■ TASK STATEMENT: When you reach the line containing "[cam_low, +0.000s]", begin copying, and keep copying each line exactly until the listing ends.

-- -- --

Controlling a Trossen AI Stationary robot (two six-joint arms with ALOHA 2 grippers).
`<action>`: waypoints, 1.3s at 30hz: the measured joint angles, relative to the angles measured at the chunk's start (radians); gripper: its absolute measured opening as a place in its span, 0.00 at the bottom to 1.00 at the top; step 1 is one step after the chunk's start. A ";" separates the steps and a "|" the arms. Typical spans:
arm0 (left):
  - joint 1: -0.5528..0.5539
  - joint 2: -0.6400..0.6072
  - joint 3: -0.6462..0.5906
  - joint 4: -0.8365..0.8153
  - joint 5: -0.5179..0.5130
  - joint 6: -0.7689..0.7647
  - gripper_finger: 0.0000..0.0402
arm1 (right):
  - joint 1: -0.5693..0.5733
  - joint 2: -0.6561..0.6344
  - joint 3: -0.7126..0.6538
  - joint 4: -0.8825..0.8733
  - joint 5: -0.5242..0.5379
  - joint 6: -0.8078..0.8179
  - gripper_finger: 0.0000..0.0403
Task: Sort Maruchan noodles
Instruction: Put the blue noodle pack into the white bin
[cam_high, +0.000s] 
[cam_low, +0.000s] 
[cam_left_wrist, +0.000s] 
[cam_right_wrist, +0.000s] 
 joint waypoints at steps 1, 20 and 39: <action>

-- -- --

■ PROBLEM SOLUTION:
[cam_low, +0.000s] 
[cam_left_wrist, +0.000s] 
[cam_right_wrist, +0.000s] 
 joint waypoints at steps 1, 20 and 39: <action>

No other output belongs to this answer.